◆ WORK ORDER:
Line by line, repeat the material below exactly and leave the images out.

[Opening COLLECTED MATERIAL section]

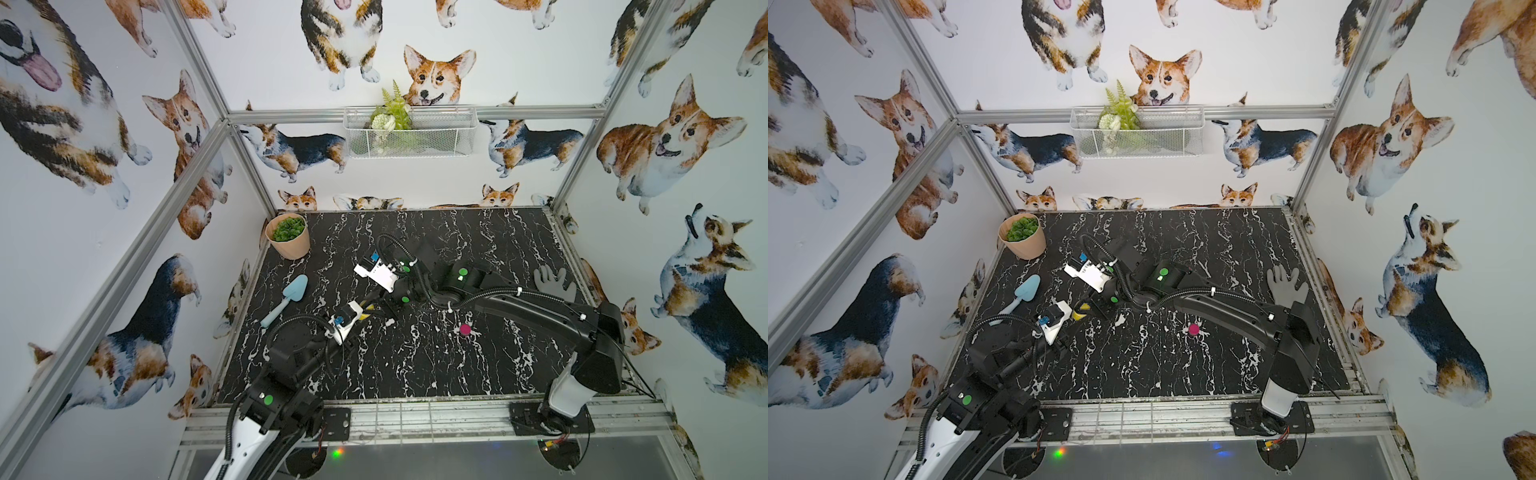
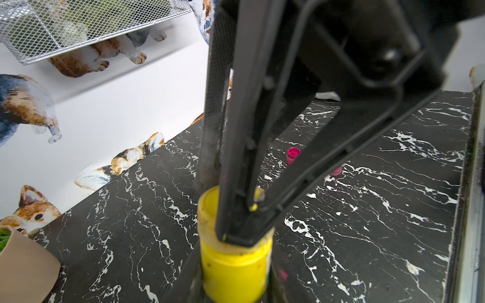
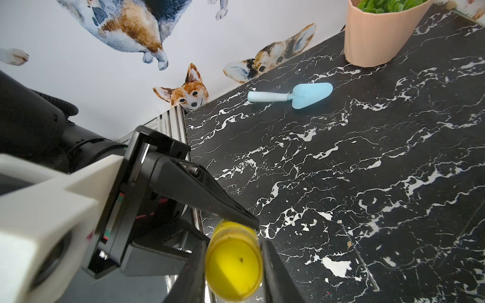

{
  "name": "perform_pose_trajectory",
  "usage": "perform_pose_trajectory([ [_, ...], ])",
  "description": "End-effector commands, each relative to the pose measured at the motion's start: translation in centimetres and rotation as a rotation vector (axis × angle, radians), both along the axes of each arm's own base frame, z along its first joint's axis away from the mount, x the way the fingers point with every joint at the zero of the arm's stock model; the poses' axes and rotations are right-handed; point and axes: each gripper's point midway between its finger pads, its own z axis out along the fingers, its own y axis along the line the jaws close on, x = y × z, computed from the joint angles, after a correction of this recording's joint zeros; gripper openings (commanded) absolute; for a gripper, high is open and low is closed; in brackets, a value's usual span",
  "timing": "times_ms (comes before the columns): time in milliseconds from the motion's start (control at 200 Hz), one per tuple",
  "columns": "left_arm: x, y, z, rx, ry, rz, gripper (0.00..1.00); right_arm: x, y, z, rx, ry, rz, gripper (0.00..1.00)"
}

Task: Close the paint jar lid
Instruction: Screw the lid onto the paint jar.

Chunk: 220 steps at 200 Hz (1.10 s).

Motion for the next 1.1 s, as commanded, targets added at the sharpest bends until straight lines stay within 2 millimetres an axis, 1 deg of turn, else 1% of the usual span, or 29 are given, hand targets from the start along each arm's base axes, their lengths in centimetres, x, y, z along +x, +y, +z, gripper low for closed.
perform_pose_trajectory([
  [0, 0.8, 0.7, 4.5, -0.070, -0.182, 0.059, 0.33, -1.6, 0.3, -1.2, -0.004, 0.113, 0.003, 0.29],
  [200, 1.5, 1.8, 4.7, -0.058, -0.199, 0.134, 0.33, -1.8, 2.0, -2.6, -0.024, 0.121, -0.089, 0.29],
  [285, 1.7, 2.4, 4.9, -0.054, -0.210, 0.169, 0.33, -1.4, 2.6, -3.5, -0.040, 0.141, -0.161, 0.29],
  [411, 2.0, 3.3, 5.1, -0.049, -0.225, 0.222, 0.33, -1.9, 3.6, -4.4, -0.026, 0.180, -0.210, 0.29],
  [551, 1.9, 3.7, 5.3, -0.052, -0.238, 0.242, 0.32, -2.3, 4.1, -5.2, -0.026, 0.186, -0.231, 0.30],
  [671, 1.9, 3.7, 5.3, -0.053, -0.235, 0.244, 0.32, -2.2, 4.0, -5.1, -0.005, 0.178, -0.236, 0.38],
  [831, 2.2, 3.6, 4.6, -0.037, -0.206, 0.241, 0.32, -2.1, 3.3, -3.9, 0.048, 0.136, -0.231, 0.49],
  [906, 2.3, 3.2, 4.2, -0.026, -0.184, 0.225, 0.32, -2.0, 2.5, -3.3, 0.060, 0.096, -0.232, 0.55],
  [961, 2.3, 2.9, 3.9, -0.022, -0.169, 0.209, 0.33, -2.1, 1.9, -2.5, 0.084, 0.069, -0.221, 0.62],
  [976, 2.4, 2.8, 3.8, -0.020, -0.165, 0.207, 0.33, -2.1, 1.8, -2.4, 0.087, 0.062, -0.219, 0.62],
  [991, 2.4, 2.8, 3.7, -0.017, -0.160, 0.206, 0.33, -2.1, 1.6, -2.3, 0.089, 0.055, -0.220, 0.67],
  [1031, 2.5, 2.6, 3.6, -0.015, -0.152, 0.201, 0.32, -2.2, 1.1, -1.9, 0.101, 0.035, -0.212, 0.72],
  [1096, 2.5, 2.5, 3.5, -0.016, -0.148, 0.194, 0.33, -2.3, 0.2, -1.5, 0.102, 0.006, -0.211, 0.77],
])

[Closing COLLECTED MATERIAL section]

◆ EXERCISE RESULT:
{
  "name": "perform_pose_trajectory",
  "usage": "perform_pose_trajectory([ [_, ...], ])",
  "description": "End-effector commands, each relative to the pose measured at the motion's start: translation in centimetres and rotation as a rotation vector (axis × angle, radians), both along the axes of each arm's own base frame, z along its first joint's axis away from the mount, x the way the fingers point with every joint at the zero of the arm's stock model; the poses' axes and rotations are right-handed; point and axes: each gripper's point midway between its finger pads, its own z axis out along the fingers, its own y axis along the line the jaws close on, x = y × z, computed from the joint angles, after a correction of this recording's joint zeros; gripper openings (commanded) absolute; for a gripper, high is open and low is closed; in brackets, a value's usual span",
  "timing": "times_ms (comes before the columns): time in milliseconds from the motion's start (control at 200 Hz), one per tuple",
  "columns": "left_arm: x, y, z, rx, ry, rz, gripper (0.00..1.00); right_arm: x, y, z, rx, ry, rz, gripper (0.00..1.00)"
}

Task: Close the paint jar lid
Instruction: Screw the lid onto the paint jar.

Chunk: 220 steps at 200 Hz (1.10 s).

Motion for the next 1.1 s, as commanded, targets added at the sharpest bends until straight lines stay within 2 millimetres an axis, 1 deg of turn, else 1% of the usual span, or 29 are given, hand targets from the start along each arm's base axes, their lengths in centimetres, x, y, z along +x, +y, +z, gripper low for closed.
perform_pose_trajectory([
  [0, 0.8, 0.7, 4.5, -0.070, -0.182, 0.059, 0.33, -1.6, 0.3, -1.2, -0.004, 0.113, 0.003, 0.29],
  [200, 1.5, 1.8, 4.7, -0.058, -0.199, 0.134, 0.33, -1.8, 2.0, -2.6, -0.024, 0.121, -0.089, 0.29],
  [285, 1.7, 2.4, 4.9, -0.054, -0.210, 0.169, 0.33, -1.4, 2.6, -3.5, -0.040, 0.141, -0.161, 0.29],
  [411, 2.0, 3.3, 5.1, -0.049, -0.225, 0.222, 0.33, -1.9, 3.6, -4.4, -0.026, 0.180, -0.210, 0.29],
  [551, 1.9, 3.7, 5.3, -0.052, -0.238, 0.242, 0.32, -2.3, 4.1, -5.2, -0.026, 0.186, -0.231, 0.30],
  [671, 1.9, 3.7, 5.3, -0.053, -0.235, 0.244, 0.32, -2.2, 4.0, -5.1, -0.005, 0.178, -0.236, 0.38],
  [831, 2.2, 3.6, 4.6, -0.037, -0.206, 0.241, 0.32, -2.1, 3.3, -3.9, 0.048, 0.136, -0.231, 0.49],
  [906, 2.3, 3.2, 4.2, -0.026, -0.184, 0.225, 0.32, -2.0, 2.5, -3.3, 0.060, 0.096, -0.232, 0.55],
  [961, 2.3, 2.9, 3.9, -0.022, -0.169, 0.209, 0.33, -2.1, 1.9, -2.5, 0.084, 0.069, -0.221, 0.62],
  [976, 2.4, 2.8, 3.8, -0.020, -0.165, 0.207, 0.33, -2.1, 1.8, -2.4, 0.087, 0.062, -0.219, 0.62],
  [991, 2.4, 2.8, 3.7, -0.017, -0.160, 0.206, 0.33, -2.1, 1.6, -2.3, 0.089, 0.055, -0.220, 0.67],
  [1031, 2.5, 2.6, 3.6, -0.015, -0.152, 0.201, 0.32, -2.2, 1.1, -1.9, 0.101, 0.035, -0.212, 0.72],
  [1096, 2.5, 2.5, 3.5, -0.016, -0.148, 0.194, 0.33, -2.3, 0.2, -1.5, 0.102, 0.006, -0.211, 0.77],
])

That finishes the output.